The crab nebula
Exploring space in search of signs of life astronomers, as a rule, pay attention to the presence and concentration of such chemical elements as carbon and oxygen. However, another element that has a very important meaning, at least for life on Earth, can be the key to the discovery of systems within the milky Way, with suitable conditions for the existence of living organisms.
“Phosphorus is one of six chemical elements, which depends on biology. Other elements are: carbon, hydrogen, nitrogen, oxygen and sulfur. Without phosphorus, not the appearance of adenosine triphosphate (ATP), which is of great importance in the exchange of energy and substances in organisms”, — quotes the words of Popular Mechanics, Jane greaves, astronomer, Cardiff University in Wales (UK).
Phosphorus is a relatively rare element in the Universe and the rarest of the six required for the life that surrounds us. In trace amounts it is synthesized during the thermonuclear reactions in the interiors of stars, however, the main source of phosphorus in the Universe are supernovas. It is believed that the mass of matter in the Universe phosphorus is only 0,0007%.
However, a new study by an international group of scientists suggests that some supernovae produce less phosphorus than others, and in General, its content in the Universe may be less than anticipated and, therefore, places where it is sufficient for the origin of life — also less.
To such conclusions researchers came after examining the two nebulae, Cassiopeia A and the crab nebula. Early results show that the crab nebula contains much less phosphorus than in Cassiopeia A.
The difference in phosphorus content has surprised scientists, because computer models suggest that the two nebulae were formed from the same type of the supernova and, therefore, should contain a similar amount of this element. Understanding the reasons for this difference can help us to understand how in the Universe are distributed vital chemical elements.
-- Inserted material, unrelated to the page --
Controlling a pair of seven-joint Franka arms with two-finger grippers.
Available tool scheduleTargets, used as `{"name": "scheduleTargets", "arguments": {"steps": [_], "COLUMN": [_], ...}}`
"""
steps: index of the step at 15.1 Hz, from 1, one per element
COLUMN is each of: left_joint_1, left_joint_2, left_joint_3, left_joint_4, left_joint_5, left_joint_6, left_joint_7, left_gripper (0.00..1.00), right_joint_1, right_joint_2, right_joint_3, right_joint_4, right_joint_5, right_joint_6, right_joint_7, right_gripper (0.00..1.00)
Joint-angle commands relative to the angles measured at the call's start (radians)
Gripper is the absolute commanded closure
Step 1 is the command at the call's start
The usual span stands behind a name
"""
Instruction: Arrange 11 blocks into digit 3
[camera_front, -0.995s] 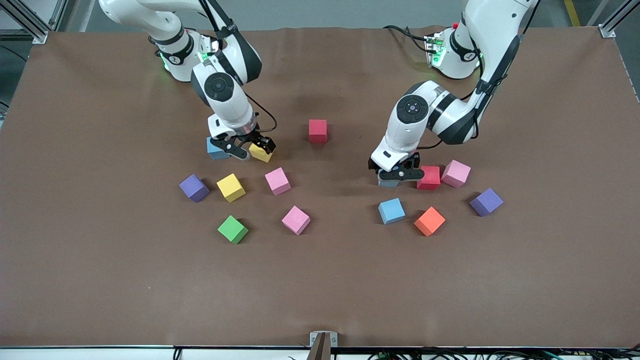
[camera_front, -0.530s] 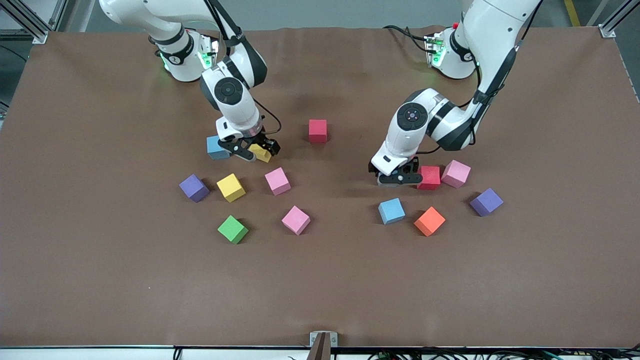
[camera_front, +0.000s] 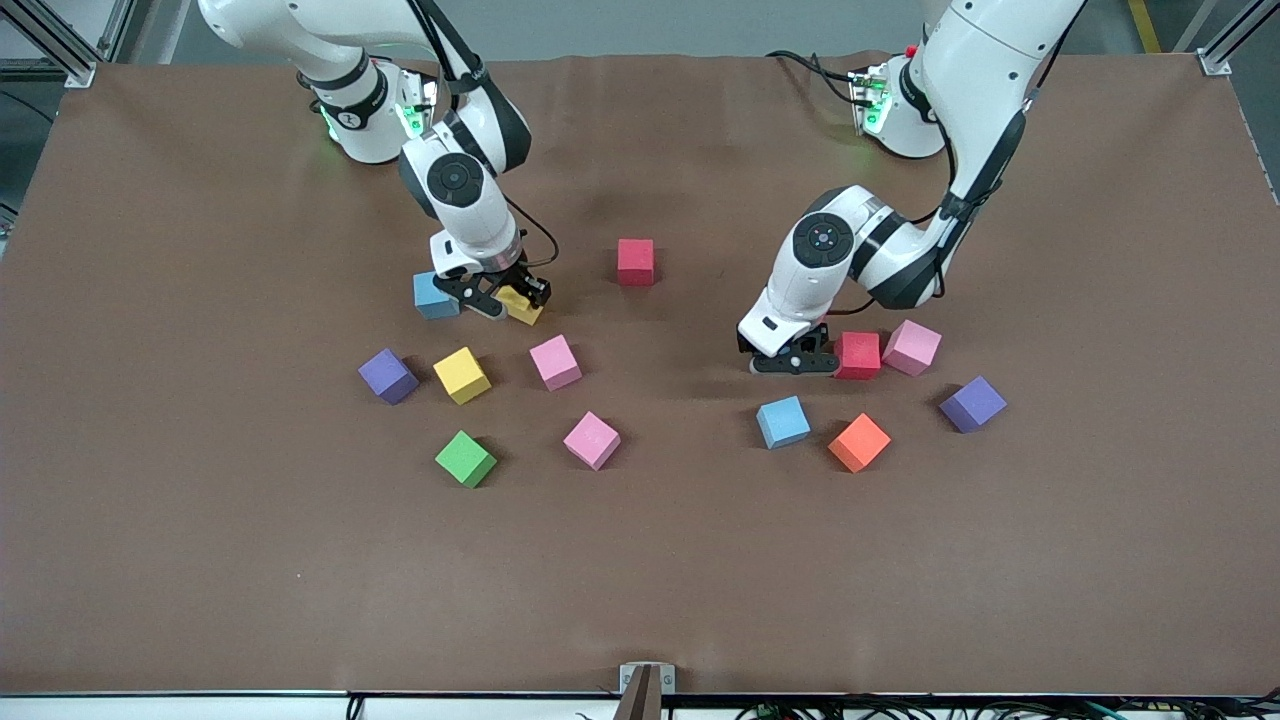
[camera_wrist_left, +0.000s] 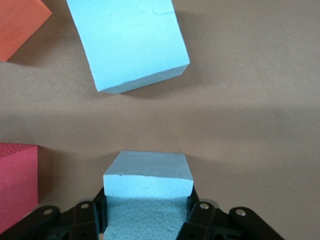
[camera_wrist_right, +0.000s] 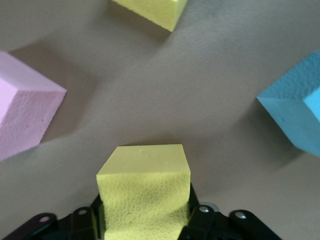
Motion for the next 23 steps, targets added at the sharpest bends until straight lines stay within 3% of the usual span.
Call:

According to one of assumptions, this difference may mean that not yet known to science processes during supernova explosions lead to more or less rapid synthesis of some elements. It is also possible that the discrepancy is due to the difference in the two nebulae in age. The light from the supernova explosion that produced the Crab nebula, made the Land about a thousand years ago. Certificate is preserved in Chinese Chronicles, composed of not less than one thousand years ago. In turn, the light of the exploding star that produced the nebula of Cassiopeia, reached the Earth only 300 years ago. And no information about the earlier period of observations we have.
“Maybe, phosphorus and its compounds, introduced in the crab nebula, could move from the gas phase into a solid. At least this could explain the difference of the two spectra of gaseous nebulae”, say the researchers.
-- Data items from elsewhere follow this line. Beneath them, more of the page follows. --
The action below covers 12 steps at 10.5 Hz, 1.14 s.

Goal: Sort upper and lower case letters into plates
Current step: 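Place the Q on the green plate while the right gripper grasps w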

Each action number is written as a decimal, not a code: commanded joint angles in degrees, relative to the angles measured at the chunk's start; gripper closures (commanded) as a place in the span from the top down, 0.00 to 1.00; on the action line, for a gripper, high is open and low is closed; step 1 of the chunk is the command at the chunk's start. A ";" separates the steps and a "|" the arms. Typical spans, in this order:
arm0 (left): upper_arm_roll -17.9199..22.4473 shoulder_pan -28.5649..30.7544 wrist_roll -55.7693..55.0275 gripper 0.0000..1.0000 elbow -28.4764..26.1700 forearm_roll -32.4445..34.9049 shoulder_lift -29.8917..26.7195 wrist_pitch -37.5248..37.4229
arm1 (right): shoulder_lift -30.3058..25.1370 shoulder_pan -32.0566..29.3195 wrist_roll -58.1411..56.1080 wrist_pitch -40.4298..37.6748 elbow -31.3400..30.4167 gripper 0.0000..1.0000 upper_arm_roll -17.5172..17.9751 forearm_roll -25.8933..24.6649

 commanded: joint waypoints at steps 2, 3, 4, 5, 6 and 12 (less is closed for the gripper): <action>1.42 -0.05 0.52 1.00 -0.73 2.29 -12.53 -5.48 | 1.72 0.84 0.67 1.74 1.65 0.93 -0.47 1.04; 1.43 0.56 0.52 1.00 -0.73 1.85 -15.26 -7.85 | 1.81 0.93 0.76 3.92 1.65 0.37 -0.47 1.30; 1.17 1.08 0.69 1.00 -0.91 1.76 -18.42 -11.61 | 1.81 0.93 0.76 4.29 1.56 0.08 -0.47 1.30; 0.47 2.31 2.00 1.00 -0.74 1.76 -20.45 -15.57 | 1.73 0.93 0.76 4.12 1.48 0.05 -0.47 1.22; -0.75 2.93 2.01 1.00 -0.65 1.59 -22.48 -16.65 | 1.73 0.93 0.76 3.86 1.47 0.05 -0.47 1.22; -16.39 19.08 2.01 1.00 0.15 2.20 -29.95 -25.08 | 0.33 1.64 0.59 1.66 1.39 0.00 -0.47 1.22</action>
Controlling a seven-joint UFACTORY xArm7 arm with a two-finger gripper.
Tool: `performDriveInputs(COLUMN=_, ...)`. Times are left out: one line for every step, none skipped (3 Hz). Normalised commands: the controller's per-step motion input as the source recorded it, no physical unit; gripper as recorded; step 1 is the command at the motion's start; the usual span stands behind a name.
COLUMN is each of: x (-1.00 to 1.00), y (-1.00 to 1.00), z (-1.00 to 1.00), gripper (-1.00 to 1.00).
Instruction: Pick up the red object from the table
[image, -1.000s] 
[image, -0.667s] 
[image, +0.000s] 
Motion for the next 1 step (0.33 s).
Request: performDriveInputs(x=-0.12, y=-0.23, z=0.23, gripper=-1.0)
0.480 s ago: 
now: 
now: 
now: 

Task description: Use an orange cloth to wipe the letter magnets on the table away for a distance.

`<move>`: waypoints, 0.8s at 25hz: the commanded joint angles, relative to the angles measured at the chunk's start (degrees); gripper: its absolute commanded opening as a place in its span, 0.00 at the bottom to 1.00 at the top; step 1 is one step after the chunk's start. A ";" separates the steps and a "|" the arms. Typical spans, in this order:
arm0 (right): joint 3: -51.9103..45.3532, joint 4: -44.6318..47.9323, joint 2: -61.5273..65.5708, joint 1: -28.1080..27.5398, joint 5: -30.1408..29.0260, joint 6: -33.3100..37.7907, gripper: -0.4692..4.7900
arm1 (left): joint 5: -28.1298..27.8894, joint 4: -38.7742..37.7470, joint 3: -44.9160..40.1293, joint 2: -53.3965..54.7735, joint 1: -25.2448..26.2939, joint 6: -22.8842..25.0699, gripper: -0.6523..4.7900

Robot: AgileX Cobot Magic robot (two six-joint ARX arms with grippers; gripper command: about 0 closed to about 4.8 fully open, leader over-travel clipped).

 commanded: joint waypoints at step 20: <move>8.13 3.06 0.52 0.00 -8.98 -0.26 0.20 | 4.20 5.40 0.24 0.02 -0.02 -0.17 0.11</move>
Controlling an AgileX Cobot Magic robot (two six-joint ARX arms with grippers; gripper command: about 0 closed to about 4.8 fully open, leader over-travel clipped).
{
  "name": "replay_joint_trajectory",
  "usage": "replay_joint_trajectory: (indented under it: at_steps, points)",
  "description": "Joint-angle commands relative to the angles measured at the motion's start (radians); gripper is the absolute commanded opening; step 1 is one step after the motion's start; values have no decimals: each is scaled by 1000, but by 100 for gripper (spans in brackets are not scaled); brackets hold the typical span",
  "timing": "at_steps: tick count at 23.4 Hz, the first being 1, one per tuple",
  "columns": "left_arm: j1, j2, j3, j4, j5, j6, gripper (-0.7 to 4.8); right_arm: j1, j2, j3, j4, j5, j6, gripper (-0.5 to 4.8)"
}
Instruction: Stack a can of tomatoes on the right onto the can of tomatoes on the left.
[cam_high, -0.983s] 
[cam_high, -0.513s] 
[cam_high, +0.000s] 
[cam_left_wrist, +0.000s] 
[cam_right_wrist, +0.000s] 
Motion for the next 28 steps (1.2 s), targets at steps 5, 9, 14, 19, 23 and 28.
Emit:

However, perhaps more simple explanation: when the telescope of William Herschel in Hawaii was directed at the Crab nebula, the sky was cloudy, and it could distort the measurement results.
Insights about the different phosphorus content in supernova remnants has yet to be tested, say the authors. This can help a new space telescope “James Webb”, the launch of which, by the way, recently again postponed. The device will be intended for observation in the infrared range and, as scientists believe, are ideal for level measurements of phosphorus content in supernova remnants. However, if you find that the above conclusions are correct, it would mean that life in the Universe has even less chance than we thought.